OK so why the orphaning handling is weird.... (this is exercising a weird edge case):

  • When we get an orphan tx, we queue with RequestTx on all the missing parents and then AddOrphanTx add it to the orphan pool.
  • (*critical for test -- this creates the delay*) In RequestTx the mininode is an inbound peer, so tx requests are delayed by ~2 seconds even for orphans.
  • When a transaction is deorphaned or mined, it does not get cleared out from m_tx_process_time because it's probably too slow to iterate.
  • When the time comes to download with m_tx_process_time, the node checks if it already has the tx using AlreadyHave:
    • Check in mempool, we have of course. (*but in the test, the txes get mined immediately*)
    • Check in confirmed UTXO set cache for the first and second outputs of the tx, as a quick heuristic for 'already mined'. (*but in the test, there is a chain of txes and the intermediate utxos are not in cache*)

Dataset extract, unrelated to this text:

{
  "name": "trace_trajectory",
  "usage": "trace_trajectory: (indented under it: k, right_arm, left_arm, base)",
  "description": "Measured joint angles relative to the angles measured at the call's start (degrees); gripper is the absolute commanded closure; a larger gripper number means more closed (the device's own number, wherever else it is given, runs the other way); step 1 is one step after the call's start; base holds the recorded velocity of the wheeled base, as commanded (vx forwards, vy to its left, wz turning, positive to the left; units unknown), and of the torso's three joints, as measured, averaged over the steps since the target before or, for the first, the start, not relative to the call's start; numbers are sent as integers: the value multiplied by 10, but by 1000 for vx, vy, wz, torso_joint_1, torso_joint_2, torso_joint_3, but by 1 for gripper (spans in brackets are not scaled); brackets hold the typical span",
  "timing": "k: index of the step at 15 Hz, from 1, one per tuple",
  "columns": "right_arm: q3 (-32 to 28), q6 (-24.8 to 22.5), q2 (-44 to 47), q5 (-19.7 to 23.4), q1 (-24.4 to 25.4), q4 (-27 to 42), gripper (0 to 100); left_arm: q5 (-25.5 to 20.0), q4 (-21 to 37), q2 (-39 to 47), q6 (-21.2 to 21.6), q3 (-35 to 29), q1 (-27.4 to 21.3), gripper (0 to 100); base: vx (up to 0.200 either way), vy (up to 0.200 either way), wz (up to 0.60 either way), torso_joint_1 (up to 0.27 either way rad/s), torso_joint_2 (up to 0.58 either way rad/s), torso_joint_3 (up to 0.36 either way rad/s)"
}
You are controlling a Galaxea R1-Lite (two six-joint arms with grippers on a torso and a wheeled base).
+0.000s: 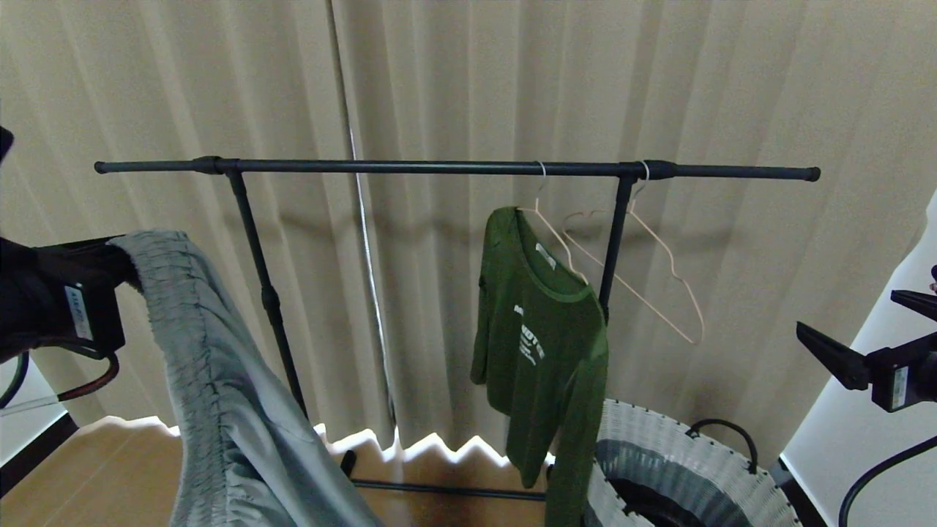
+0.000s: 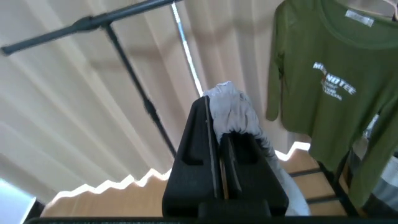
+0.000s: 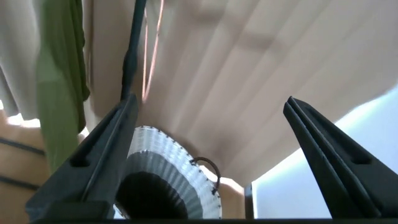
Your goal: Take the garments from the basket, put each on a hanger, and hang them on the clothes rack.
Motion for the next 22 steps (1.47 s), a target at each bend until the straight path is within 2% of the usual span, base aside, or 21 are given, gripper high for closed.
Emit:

So the weirdness requires multiple conditions:

  • Node wants to requests a transaction for whatever reason (either inv received or orphan of some other tx).
  • The peer is inbound, so the request is queued up and delayed by a couple of seconds.
  • During that time, the tx is mined, or received and then mined.
  • The first and second outputs of the tx are also mined quickly (likely within the same block).
  • ==> Now you get a situation where the node goes ahead and requests a tx that is already confirmed (and it may have been in mempool briefly).

The fix is probably to make it so that when a block is mined, m_tx_process_time gets cleaned out of any matches. Not sure if this is worth it.